● Directions for this task
Every record needs to come back as written, except for the pictures.

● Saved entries
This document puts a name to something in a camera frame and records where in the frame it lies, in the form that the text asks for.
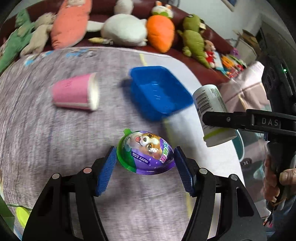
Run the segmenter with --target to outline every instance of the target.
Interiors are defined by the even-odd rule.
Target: dog's tongue
[[[136,142],[140,143],[141,137],[136,137]]]

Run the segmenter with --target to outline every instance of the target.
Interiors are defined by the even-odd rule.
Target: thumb
[[[279,176],[279,182],[284,186],[296,184],[296,168],[284,170]]]

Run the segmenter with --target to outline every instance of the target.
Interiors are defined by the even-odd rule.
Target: blue jeans
[[[268,228],[265,227],[267,238],[270,238],[271,235],[276,230],[279,230],[284,225],[284,220],[286,218],[286,215],[289,213],[292,205],[294,204],[294,201],[296,199],[296,196],[291,197],[289,200],[285,201],[285,205],[282,210],[275,210],[272,213],[272,227]]]

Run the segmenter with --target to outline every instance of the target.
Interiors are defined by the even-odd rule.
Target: gray wood grain tablecloth
[[[0,78],[0,169],[7,204],[33,207],[50,176],[71,175],[117,146],[123,130],[146,130],[166,139],[161,123],[143,119],[129,96],[129,70],[142,66],[128,49],[64,49],[22,58]],[[57,108],[51,87],[59,80],[97,72],[95,112]],[[138,175],[117,163],[106,192],[95,198],[109,240],[180,240],[188,224],[176,168]],[[75,234],[79,230],[71,197]]]

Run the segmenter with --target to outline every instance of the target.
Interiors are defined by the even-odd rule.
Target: white can
[[[221,94],[215,85],[205,85],[200,87],[194,92],[192,97],[200,118],[204,133],[203,139],[207,144],[207,147],[222,144],[236,137],[234,129],[206,126],[202,122],[202,116],[207,111],[227,112]]]

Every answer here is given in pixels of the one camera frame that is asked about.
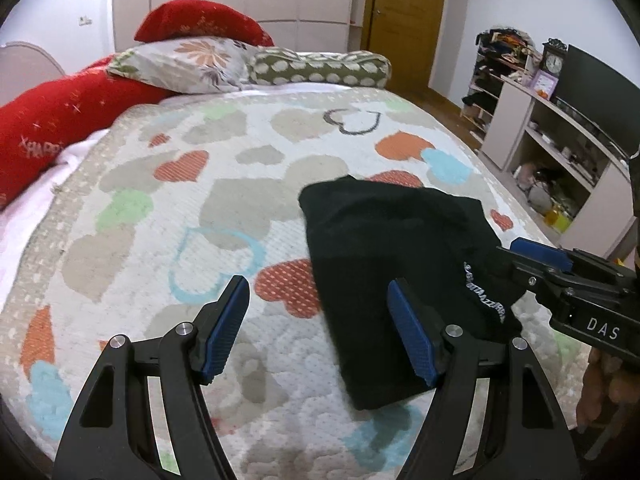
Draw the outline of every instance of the clock face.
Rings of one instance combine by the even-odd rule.
[[[555,54],[549,54],[546,57],[545,67],[553,75],[559,75],[562,70],[563,60]]]

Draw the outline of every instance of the white wall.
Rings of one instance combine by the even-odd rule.
[[[80,27],[81,16],[93,23]],[[21,0],[0,28],[0,44],[9,41],[33,43],[77,72],[115,50],[111,0]]]
[[[461,105],[476,62],[476,35],[494,25],[583,49],[640,86],[640,45],[612,0],[445,0],[430,87]]]

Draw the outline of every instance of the heart-patterned quilt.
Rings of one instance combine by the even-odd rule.
[[[351,407],[297,200],[307,184],[345,174],[475,197],[506,246],[545,242],[468,147],[389,92],[133,108],[57,191],[0,314],[0,392],[40,449],[55,456],[110,337],[161,336],[242,274],[250,307],[224,373],[204,388],[238,478],[395,478],[432,394],[375,412]],[[585,347],[553,332],[530,294],[514,311],[573,423]],[[163,464],[175,470],[157,383],[150,397]],[[481,405],[461,464],[473,456]]]

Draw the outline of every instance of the screw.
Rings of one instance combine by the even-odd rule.
[[[446,332],[451,337],[460,337],[461,335],[463,335],[464,330],[462,330],[462,327],[458,325],[449,325],[446,328]]]
[[[177,327],[175,327],[175,331],[178,335],[189,335],[193,332],[193,325],[188,321],[185,323],[180,323]]]
[[[521,337],[515,337],[512,341],[513,346],[515,346],[518,350],[526,350],[529,346],[526,341],[524,341]]]
[[[112,348],[120,348],[127,342],[127,339],[123,335],[117,335],[111,338],[109,346]]]

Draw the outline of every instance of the flat screen tv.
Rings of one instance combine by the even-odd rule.
[[[554,99],[562,99],[596,123],[627,158],[640,145],[640,88],[573,45]]]

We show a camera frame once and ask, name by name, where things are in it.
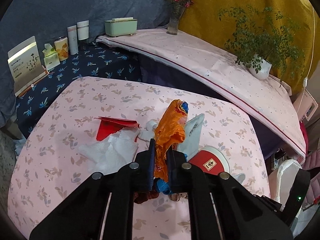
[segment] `pink bedsheet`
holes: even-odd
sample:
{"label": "pink bedsheet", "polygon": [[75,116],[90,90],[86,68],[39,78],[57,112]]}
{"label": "pink bedsheet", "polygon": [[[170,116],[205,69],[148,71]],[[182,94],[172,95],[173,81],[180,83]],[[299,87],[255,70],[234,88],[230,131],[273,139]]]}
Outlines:
{"label": "pink bedsheet", "polygon": [[263,81],[253,77],[235,64],[234,55],[181,31],[177,36],[166,34],[166,29],[99,36],[97,41],[143,54],[201,81],[270,128],[304,162],[306,145],[288,93],[271,77]]}
{"label": "pink bedsheet", "polygon": [[[144,128],[151,119],[159,121],[176,98],[188,102],[188,119],[205,114],[199,147],[219,148],[231,174],[246,175],[242,185],[247,190],[269,196],[258,139],[248,115],[237,106],[167,87],[85,77],[73,81],[47,109],[20,153],[8,196],[8,215],[16,227],[29,238],[31,230],[90,176],[89,160],[77,149],[96,142],[100,120],[94,117],[127,118]],[[148,143],[138,143],[138,151],[148,148]],[[161,236],[190,239],[187,200],[174,202],[161,194],[134,205],[133,239]]]}

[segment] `red envelope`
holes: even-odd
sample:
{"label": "red envelope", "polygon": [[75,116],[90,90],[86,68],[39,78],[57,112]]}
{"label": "red envelope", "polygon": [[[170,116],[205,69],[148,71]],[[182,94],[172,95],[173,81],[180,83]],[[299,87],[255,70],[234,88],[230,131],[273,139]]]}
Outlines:
{"label": "red envelope", "polygon": [[111,117],[99,116],[100,126],[97,133],[97,141],[102,141],[107,138],[110,134],[120,131],[124,127],[138,128],[139,124],[135,120],[119,119]]}

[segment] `tissue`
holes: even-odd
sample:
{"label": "tissue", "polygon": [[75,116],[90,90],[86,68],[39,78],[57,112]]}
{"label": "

● Solved problem
This document puts a name to something in a camera frame and records where in the frame it lies, in the form that the text asks for.
Run the segmenter with --target to outline every instance of the target.
Interiors are defined by the even-odd rule.
Target: dog's tongue
[[[136,142],[140,143],[141,137],[136,137]]]

Run the segmenter with --target to outline every instance of the target.
Interiors are defined by the even-odd rule.
Target: thumb
[[[279,176],[279,182],[284,186],[296,184],[296,168],[284,170]]]

Run the segmenter with --target to outline every instance of the target.
Interiors are defined by the even-odd rule.
Target: blue jeans
[[[268,228],[265,227],[267,238],[270,238],[271,235],[276,230],[279,230],[284,225],[284,220],[286,218],[286,215],[289,213],[292,205],[294,204],[294,201],[296,199],[296,196],[291,197],[289,200],[285,201],[285,205],[282,210],[275,210],[272,213],[272,227]]]

Run the segmenter with --target to outline every instance of the target.
Interiors are defined by the even-odd rule.
Target: gray wood grain tablecloth
[[[0,78],[0,169],[7,204],[33,207],[50,176],[71,175],[117,146],[123,130],[146,130],[166,139],[161,123],[143,119],[129,96],[129,70],[142,66],[128,49],[64,49],[22,58]],[[57,108],[51,87],[59,80],[97,72],[95,112]],[[138,175],[117,163],[106,192],[95,198],[109,240],[180,240],[188,224],[176,168]],[[75,234],[79,230],[71,197]]]

Run the segmenter with --target to outline every instance of the target.
Interiors are defined by the even-odd rule.
Target: white can
[[[221,94],[215,85],[205,85],[200,87],[194,92],[192,97],[200,118],[204,133],[203,139],[207,144],[207,147],[222,144],[236,137],[234,129],[206,126],[202,122],[202,116],[207,111],[227,112]]]

Every answer here is given in pixels of the one camera frame that is asked about.
Draw the outline of every instance of the clock face.
Rings of one instance combine by the even-odd rule.
[[[555,54],[549,54],[546,57],[545,67],[553,75],[559,75],[562,70],[563,60]]]

Draw the outline of every instance of the white wall.
Rings of one instance combine by the even-odd rule.
[[[80,27],[81,16],[93,23]],[[21,0],[0,28],[0,44],[9,41],[33,43],[77,72],[115,50],[111,0]]]
[[[461,105],[476,62],[476,35],[494,25],[583,49],[640,86],[640,45],[612,0],[445,0],[430,87]]]

Draw the outline of every instance of the heart-patterned quilt.
Rings of one instance combine by the even-odd rule.
[[[351,407],[297,200],[307,184],[345,174],[475,197],[506,246],[545,242],[468,147],[389,92],[133,108],[57,191],[0,314],[0,392],[40,449],[55,456],[110,337],[161,336],[242,274],[250,307],[224,373],[204,388],[238,478],[395,478],[432,394],[375,412]],[[585,347],[553,332],[530,294],[514,311],[573,423]],[[163,464],[175,470],[157,383],[150,397]],[[481,405],[461,464],[473,456]]]

Draw the outline of every instance of the screw.
Rings of one instance combine by the even-odd rule.
[[[446,332],[451,337],[460,337],[461,335],[463,335],[464,330],[462,330],[462,327],[458,325],[449,325],[446,328]]]
[[[177,327],[175,327],[175,331],[178,335],[189,335],[193,332],[193,325],[188,321],[185,323],[180,323]]]
[[[521,337],[515,337],[512,341],[513,346],[515,346],[518,350],[526,350],[529,346],[526,341],[524,341]]]
[[[112,348],[120,348],[127,342],[127,339],[123,335],[117,335],[111,338],[109,346]]]

Draw the outline of every instance of the flat screen tv.
Rings of one instance combine by the even-odd rule.
[[[554,99],[562,99],[596,123],[627,158],[640,145],[640,88],[573,45]]]

We show a camera frame once and ask, name by name, where things are in it.
[segment] `pink bedsheet`
holes: even-odd
sample:
{"label": "pink bedsheet", "polygon": [[75,116],[90,90],[86,68],[39,78],[57,112]]}
{"label": "pink bedsheet", "polygon": [[[170,116],[205,69],[148,71]],[[182,94],[172,95],[173,81],[180,83]],[[299,87],[255,70],[234,88],[230,131],[273,139]]]}
Outlines:
{"label": "pink bedsheet", "polygon": [[263,81],[253,77],[235,64],[234,55],[181,31],[177,36],[166,34],[166,29],[99,36],[97,41],[143,54],[201,81],[270,128],[304,162],[306,145],[288,93],[271,77]]}
{"label": "pink bedsheet", "polygon": [[[144,128],[151,119],[159,121],[176,98],[188,102],[188,119],[205,114],[199,147],[219,148],[231,174],[246,175],[242,185],[247,190],[269,196],[258,139],[248,115],[237,106],[167,87],[85,77],[73,81],[47,109],[20,153],[8,196],[8,215],[16,227],[29,238],[31,230],[90,176],[89,160],[77,149],[96,142],[100,120],[94,117],[127,118]],[[148,143],[138,143],[138,151],[148,148]],[[161,236],[190,239],[187,200],[174,202],[161,194],[134,205],[133,239]]]}

[segment] `red envelope`
holes: even-odd
sample:
{"label": "red envelope", "polygon": [[75,116],[90,90],[86,68],[39,78],[57,112]]}
{"label": "red envelope", "polygon": [[[170,116],[205,69],[148,71]],[[182,94],[172,95],[173,81],[180,83]],[[299,87],[255,70],[234,88],[230,131],[273,139]]]}
Outlines:
{"label": "red envelope", "polygon": [[111,117],[99,116],[100,126],[97,133],[97,141],[102,141],[107,138],[110,134],[120,131],[124,127],[138,128],[139,124],[135,120],[119,119]]}

[segment] `tissue`
holes: even-odd
sample:
{"label": "tissue", "polygon": [[75,116],[90,90],[86,68],[39,78],[57,112]]}
{"label": "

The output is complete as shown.